Ishmail Abdus-Saboor was born and raised in Philadelphia, PA. He received his bachelor’s degree in Animal Science from North Carolina A&T University in 2006 and earned his PhD in Cell and Molecular Biology in 2012 with Meera Sundaram at the University of Pennsylvania. His PhD thesis work was supported by an NIH T32 training grant and recognized with the Tom Kadesch Prize in Genetic Research. He completed postdoctoral training with Benjamin Shykind at Weill Cornell Medical College and Wenqin Luo at the University of Pennsylvania. As a postdoctoral fellow his research was supported by several grants from the NIH and Burroughs Welcome Fund including, a K12 IRACDA grant from NIGMS, a Postdoctoral Enrichment Program grant, and a K99/R00 Pathway to Independence grant from NIDCR. In July of 2018 Ishmail began as an Assistant Professor in the Biology Department at the University of Pennsylvania.
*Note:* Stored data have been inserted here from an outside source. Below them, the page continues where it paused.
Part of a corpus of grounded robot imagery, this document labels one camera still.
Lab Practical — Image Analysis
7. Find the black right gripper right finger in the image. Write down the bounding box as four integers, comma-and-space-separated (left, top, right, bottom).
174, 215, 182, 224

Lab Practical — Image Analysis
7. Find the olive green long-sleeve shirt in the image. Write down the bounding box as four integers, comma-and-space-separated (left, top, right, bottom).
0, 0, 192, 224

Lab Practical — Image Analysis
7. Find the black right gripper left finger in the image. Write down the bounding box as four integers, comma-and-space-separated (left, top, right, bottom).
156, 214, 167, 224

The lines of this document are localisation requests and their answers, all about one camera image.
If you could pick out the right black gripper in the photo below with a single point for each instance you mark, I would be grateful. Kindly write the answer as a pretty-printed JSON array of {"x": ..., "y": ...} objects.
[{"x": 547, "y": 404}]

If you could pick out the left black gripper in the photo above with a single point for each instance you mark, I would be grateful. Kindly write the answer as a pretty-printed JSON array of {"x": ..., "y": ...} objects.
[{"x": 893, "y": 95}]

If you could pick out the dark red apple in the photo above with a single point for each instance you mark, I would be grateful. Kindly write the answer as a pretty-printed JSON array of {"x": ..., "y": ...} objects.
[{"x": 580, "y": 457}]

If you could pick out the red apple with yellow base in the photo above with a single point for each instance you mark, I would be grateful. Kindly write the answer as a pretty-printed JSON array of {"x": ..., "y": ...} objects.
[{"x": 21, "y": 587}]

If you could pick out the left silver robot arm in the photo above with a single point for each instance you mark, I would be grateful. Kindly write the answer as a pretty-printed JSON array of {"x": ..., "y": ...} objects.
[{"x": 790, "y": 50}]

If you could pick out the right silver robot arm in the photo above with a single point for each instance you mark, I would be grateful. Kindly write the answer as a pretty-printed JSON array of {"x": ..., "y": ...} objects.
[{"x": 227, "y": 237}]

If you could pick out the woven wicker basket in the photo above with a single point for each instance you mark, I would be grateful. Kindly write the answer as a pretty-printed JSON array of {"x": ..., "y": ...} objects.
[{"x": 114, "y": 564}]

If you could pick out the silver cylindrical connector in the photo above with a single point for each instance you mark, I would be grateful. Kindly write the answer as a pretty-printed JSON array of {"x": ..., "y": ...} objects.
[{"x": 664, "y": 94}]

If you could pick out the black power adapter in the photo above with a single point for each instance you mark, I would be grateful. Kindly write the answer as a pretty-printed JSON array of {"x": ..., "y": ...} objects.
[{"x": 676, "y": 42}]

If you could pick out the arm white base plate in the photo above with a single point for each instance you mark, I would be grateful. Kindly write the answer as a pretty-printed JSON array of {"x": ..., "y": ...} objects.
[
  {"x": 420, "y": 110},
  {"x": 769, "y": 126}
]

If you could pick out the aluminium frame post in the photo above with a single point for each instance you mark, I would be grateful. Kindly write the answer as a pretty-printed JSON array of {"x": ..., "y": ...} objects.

Ishmail Abdus-Saboor1, Nathan T. Fried1, Mark Lay3, Peter Dong1, Justin Burdge1, Ming Lu2, Minghong Ma1, Xinzhong Dong3, Long Ding1, Wenqin Luo1
1 Department of Neuroscience, Perelman School of Medicine, University of Pennsylvania, PA
2 StatConfidence. LLC, Philadelphia, PA
3 Howard Hughes Medical Institute and Department of Neuroscience, Johns Hopkins University, Baltimore, MD
Rodents are the main model systems for pain research, but determining their pain state is very challenging. To improve upon the use of the paw withdrawal reflex to objectively assess pain sensation in mice, we developed a “behavior-centered” approach that integrates multiple parameters of the withdrawal behavior, which were precisely measured with highspeed videography, into a single index via statistical modeling and machine learning.
We first verified through in vivo calcium imaging in the dorsal root ganglion of whole animals, the quality (noxious or innocuous) of the natural mechanical stimuli we used in the study. We then performed detailed analyses of sub-second mouse responses to identify behavioral features that differentiate between innocuous and noxious mechanical stimulation. With statistical modeling and machine learning techniques, we integrated these features onto a graded index, which could
indicate “pain severity” or the probability a particular withdrawal was “pain-like” on a single trial basis. In contrast to the withdrawal frequency, this score correlates very well with stimulus intensity. Finally, we performed two proof-of-principle experiments to test the utility of our new methodology: one with a natural stimulus, von Frey hairs (VFHs), and the other with transdermal optogenetic stimulation of two transgenic lines that target almost all nociceptors (TRPV1-ChR2) or a smaller population of C-fiber nociceptors (MRGPRD-ChR2). Under all scenarios, our platform reliably indicates the sensation experienced by the mouse, highlighting the precision of our approach.
We strongly believe this “pain scale” method will greatly improve rigor and reproducibility of using mice as a model system to study pain mechanisms or perform drug screening, and may potentially change how the pain research field will perform, analyze, and interpret rodent reflexive behavioral assays in the future.